Brother (or Sister) Can You Spare a Dime?
Tomorrow I will have the opportunity, along with several people a lot smarter than me, to address the NH House Committee on Ways and Means to talk about some of the forces and factors affecting revenue growth at the state level. I’ve forecasted (pretty accurately I think) the impacts of policy changes on state revenues for a number of clients and projects (here is one example I’ve written about in this blog). Things like energy and gasoline prices that affect the disposable income of NH residents and the willingness of out-of-state residents to travel to NH for recreation or shopping (energy prices can affect the price differential calculus for an out-of-stater coming to NH to purchase goods or avoiding travel costs by purchasing higher-priced goods in their home states) are just a couple of examples that can make the difficult task of revenue estimation that much more difficult for NH lawmakers.
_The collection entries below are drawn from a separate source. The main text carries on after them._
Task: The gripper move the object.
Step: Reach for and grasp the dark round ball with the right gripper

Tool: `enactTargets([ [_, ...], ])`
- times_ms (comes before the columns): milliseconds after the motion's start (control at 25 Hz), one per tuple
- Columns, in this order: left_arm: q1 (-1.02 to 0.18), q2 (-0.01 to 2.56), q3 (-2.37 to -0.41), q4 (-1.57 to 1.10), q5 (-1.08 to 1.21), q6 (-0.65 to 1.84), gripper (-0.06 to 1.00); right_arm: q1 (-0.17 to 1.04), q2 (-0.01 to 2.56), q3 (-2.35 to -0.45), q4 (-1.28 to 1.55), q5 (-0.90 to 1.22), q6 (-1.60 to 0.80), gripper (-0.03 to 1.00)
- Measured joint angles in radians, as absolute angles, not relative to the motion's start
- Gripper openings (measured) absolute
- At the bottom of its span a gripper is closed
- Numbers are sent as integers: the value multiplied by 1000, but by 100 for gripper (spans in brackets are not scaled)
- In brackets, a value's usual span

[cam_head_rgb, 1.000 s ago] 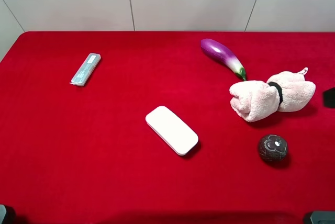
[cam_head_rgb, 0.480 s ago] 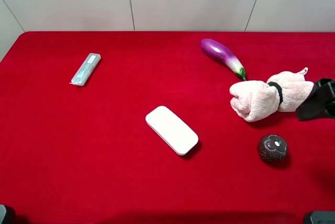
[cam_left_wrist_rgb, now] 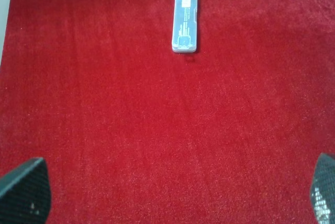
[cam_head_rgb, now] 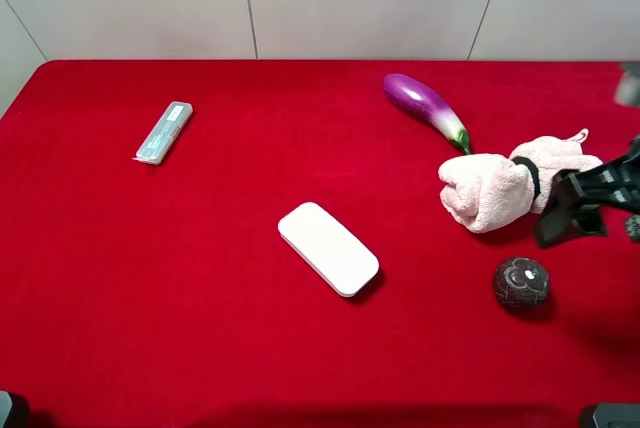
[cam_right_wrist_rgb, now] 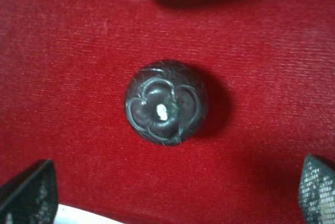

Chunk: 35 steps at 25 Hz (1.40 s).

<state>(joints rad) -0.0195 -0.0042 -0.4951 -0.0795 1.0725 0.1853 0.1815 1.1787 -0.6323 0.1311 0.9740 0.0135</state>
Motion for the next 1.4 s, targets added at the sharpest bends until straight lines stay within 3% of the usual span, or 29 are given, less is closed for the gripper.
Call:
enactTargets([
  [400, -20, -4, -495, -80, 1073, 185, 99, 299, 1344, -613, 115, 864, 81, 69],
  [960, -20, -4, -495, -80, 1073, 185, 99, 301, 1525, -516, 126, 635, 85, 69],
  [1400, -20, -4, -495, -80, 1073, 185, 99, 301, 1626, -514, 129, 581, 74, 69],
])
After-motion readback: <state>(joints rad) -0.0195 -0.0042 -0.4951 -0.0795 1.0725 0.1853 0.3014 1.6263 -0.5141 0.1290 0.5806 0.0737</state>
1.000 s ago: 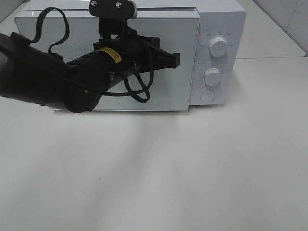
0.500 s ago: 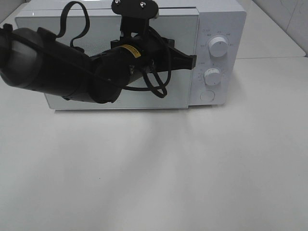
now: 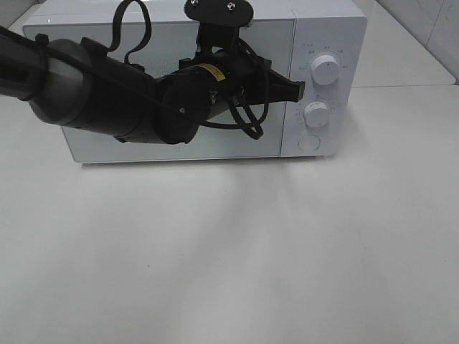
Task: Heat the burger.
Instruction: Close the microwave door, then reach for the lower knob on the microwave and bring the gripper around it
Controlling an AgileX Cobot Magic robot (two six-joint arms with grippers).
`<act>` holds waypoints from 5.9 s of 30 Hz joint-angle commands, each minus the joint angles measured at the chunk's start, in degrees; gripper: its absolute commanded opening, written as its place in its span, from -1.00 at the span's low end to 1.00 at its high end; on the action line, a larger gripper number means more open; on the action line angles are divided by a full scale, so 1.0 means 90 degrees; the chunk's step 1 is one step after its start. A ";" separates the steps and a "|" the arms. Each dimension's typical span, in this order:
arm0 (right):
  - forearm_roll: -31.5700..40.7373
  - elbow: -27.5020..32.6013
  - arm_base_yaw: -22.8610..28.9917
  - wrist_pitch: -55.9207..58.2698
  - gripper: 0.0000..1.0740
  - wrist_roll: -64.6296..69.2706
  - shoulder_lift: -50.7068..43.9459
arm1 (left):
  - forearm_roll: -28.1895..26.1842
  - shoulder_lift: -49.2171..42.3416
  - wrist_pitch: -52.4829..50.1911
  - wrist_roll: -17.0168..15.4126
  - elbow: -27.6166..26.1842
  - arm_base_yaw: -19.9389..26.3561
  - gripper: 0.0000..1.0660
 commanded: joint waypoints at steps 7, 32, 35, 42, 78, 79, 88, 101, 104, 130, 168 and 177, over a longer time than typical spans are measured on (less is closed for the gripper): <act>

It’s a tough and thankless job and if I can help I am happy to. It is especially difficult these days because the news on revenues is rarely good, as the chart below shows, year-over-year quarterly state revenue growth ( from the state’s 8 largest “own source” revenues) has performed more poorly, for a longer period of time, than at any time over the past decade.
Some policy actions contributed to that (the decrease in the cigarette tax is an example – although that was only a small contributor to slower revenue growth) but the biggest reason is weak economic and job growth.
Tomorrow I will present a number of charts and talk about a number of factors that influence various revenue sources but the bottom line is this: until we have more than tepid employment growth, revenues aren’t going to grow significantly and forcing them to grow (via a major policy change) will not contribute to stronger job growth. That isn’t the same thing as saying “any policy change (rate adjustment etc.) will harm job growth and revenue growth in the long run.” NH’s unique fiscal system has survived far longer than many thought possible (and longer than many wanted it to survive) because of balance – those on the left of the political spectrum had to be satisfied with the state doing what it “needed to do” rather than what it “wanted to do” and those on the right had to be willing to allow for some adjustments in tax rates and revenues to keep call for major policy changes at bay. I think that worked pretty well for a long time but it only works when their is a modicum of flexibility and compromise in the policymaking process. That, in fact, may be the best estimator of revenue growth moving forward and you don’t need an expert panel of wonks and nerds to tell you that.